» **What you will do**
When the line with "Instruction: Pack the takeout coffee" comes up, set it down and every later line to the end of the data, exactly and without pictures.

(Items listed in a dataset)
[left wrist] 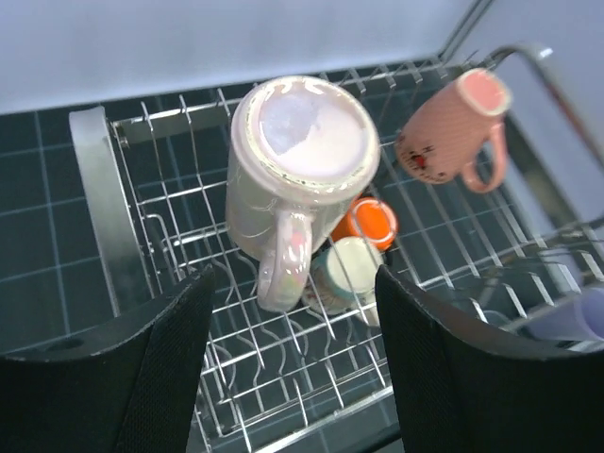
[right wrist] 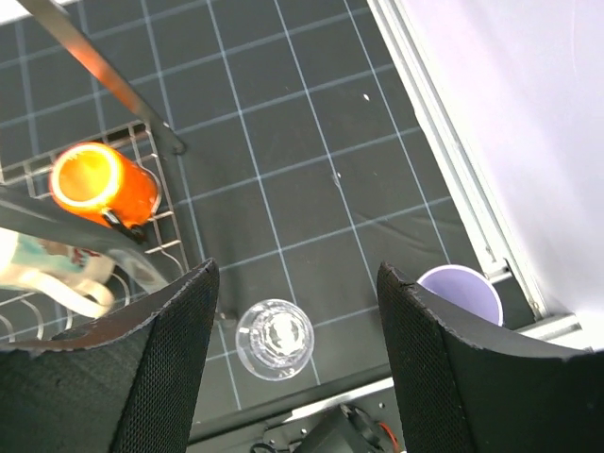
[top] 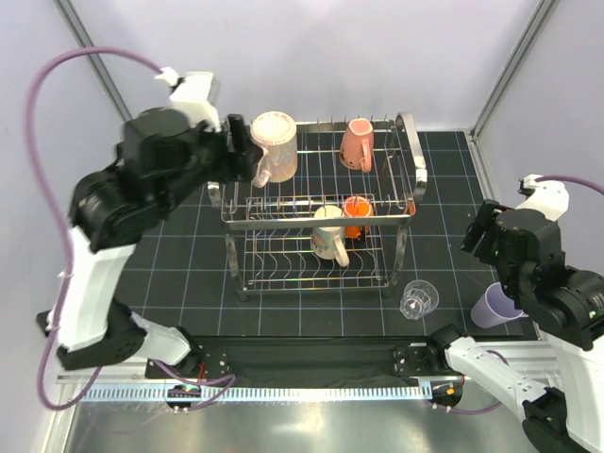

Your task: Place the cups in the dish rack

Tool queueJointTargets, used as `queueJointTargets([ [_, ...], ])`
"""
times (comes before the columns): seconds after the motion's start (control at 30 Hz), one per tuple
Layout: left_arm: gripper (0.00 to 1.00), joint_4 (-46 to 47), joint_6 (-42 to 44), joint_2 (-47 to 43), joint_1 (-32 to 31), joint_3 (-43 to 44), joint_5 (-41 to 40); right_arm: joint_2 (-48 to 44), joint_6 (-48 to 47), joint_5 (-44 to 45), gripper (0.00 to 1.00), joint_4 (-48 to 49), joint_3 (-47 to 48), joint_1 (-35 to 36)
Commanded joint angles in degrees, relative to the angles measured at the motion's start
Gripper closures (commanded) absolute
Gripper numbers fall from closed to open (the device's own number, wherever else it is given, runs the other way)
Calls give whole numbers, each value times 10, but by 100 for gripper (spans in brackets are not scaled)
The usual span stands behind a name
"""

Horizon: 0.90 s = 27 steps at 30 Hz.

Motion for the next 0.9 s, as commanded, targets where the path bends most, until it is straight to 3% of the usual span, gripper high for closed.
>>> queueJointTargets([
  [0.0, 32, 48, -10, -84, 2, -30, 52, 1, 22, 22, 31, -27, -22, 4],
  [0.17, 31, 214, -59, -228, 2, -229, 171, 3, 50, -35, 31, -8, -95, 4],
  [0.3, 30, 280, -108, -317, 2, -332, 242, -4, 77, -71, 32, 26, -153, 3],
  [0.47, 30, 288, -146, -366, 1, -400, 283, -10, 128, -133, 34, 84, -235, 3],
  [0.6, 30, 288, -163, -393, 2, -451, 298, 0, 182, -118, 39, 88, -267, 3],
  [0.87, 29, 298, -196, -464, 2, -557, 294, -61, 330, -95, 40, 139, -356, 3],
])
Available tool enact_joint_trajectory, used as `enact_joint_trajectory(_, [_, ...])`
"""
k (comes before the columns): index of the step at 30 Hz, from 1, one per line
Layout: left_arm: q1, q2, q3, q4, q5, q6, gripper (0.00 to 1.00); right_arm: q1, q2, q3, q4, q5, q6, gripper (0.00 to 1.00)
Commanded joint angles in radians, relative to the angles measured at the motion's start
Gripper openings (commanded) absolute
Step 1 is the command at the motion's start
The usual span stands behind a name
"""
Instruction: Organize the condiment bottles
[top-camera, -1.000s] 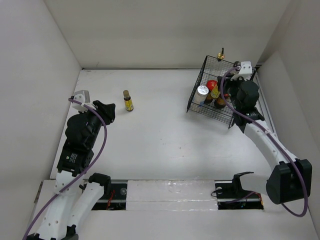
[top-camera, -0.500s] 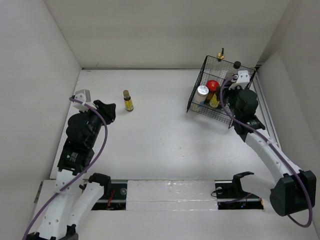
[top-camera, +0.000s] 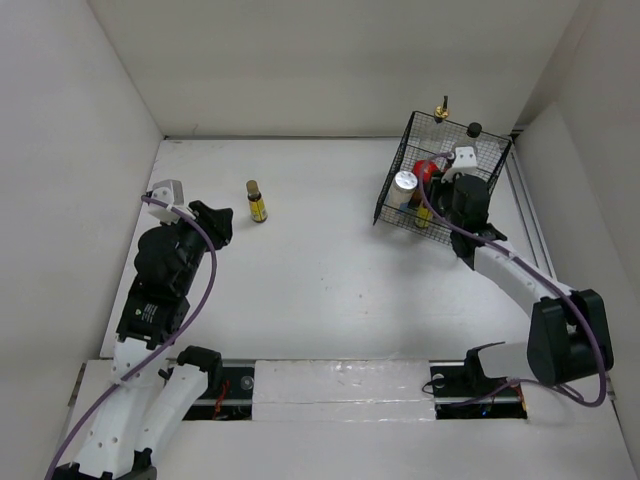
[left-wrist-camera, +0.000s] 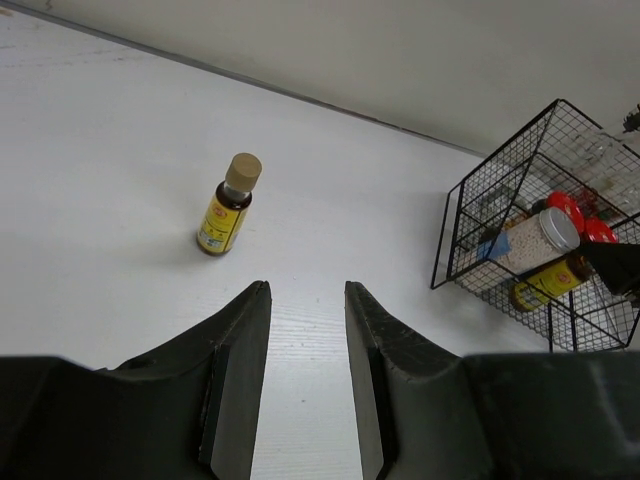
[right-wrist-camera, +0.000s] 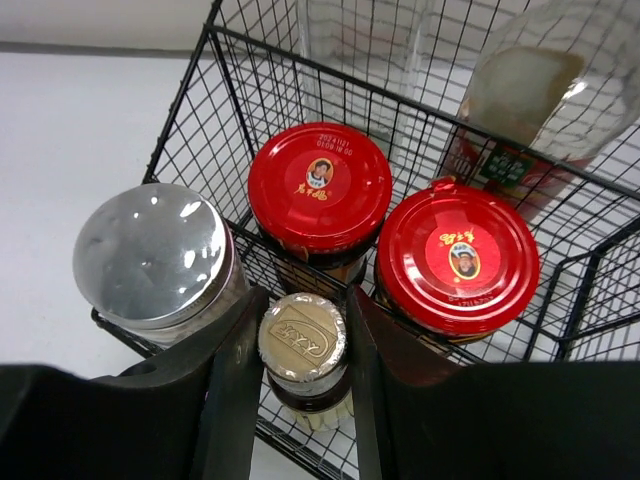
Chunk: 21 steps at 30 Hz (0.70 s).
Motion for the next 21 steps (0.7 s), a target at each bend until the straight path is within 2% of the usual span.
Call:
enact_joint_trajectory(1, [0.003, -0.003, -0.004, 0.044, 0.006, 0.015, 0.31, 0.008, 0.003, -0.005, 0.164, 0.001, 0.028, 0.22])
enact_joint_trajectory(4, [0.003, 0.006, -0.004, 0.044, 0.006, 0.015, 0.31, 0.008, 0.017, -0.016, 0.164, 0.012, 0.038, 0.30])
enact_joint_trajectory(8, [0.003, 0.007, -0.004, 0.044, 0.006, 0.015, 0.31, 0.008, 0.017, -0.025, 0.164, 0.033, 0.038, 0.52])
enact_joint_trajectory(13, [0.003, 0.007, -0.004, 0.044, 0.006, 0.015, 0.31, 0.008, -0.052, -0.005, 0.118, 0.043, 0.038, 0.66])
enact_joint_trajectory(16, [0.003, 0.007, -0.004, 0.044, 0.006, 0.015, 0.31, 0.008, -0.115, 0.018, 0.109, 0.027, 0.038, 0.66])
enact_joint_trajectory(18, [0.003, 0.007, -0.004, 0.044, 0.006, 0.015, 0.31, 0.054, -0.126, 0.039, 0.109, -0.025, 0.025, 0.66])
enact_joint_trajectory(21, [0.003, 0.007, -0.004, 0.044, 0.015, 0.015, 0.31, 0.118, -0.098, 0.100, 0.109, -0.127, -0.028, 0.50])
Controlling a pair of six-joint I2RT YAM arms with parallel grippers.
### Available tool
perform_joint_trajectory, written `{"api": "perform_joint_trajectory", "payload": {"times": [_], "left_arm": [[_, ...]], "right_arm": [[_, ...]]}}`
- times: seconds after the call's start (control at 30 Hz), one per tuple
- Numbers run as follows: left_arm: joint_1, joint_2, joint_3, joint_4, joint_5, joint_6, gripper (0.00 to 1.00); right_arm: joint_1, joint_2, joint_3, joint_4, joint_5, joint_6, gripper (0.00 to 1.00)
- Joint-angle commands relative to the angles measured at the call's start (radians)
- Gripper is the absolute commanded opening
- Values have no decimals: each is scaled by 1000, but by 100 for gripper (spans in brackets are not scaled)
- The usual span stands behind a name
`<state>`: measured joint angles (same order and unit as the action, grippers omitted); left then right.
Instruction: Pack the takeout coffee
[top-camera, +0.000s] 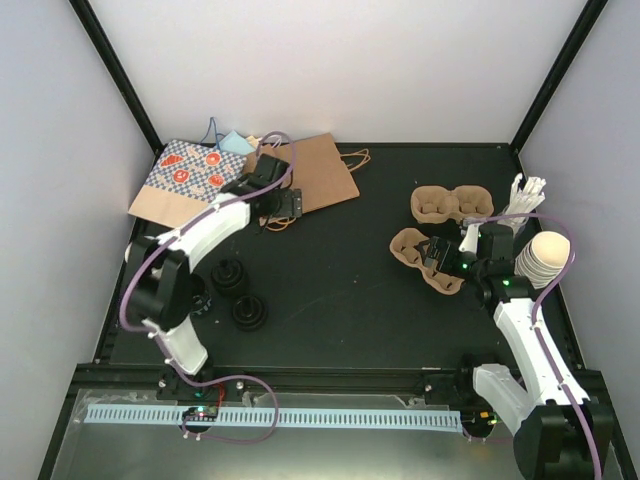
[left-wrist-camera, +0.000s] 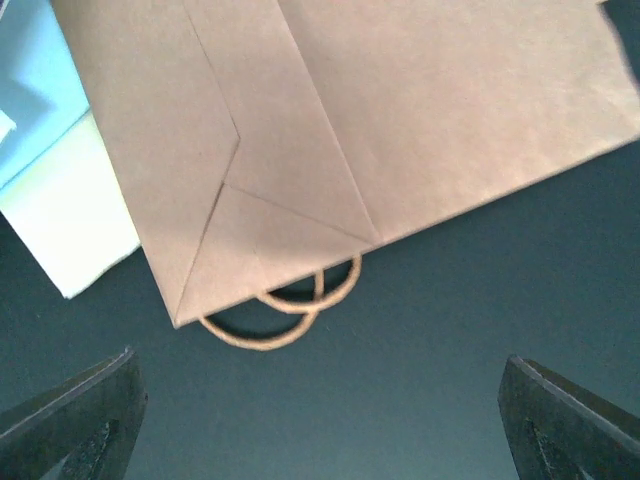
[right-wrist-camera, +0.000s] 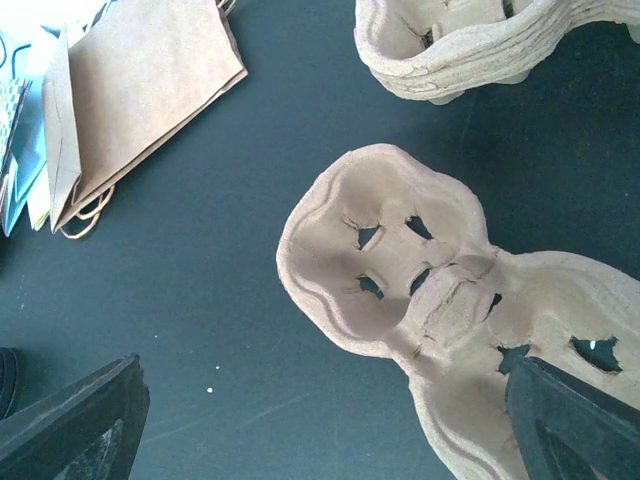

» **Completed exercise**
Instruction: Pack the takeout coffee
[top-camera, +0.000s] 
[left-wrist-camera, +0.000s] 
[right-wrist-camera, +0.000s] 

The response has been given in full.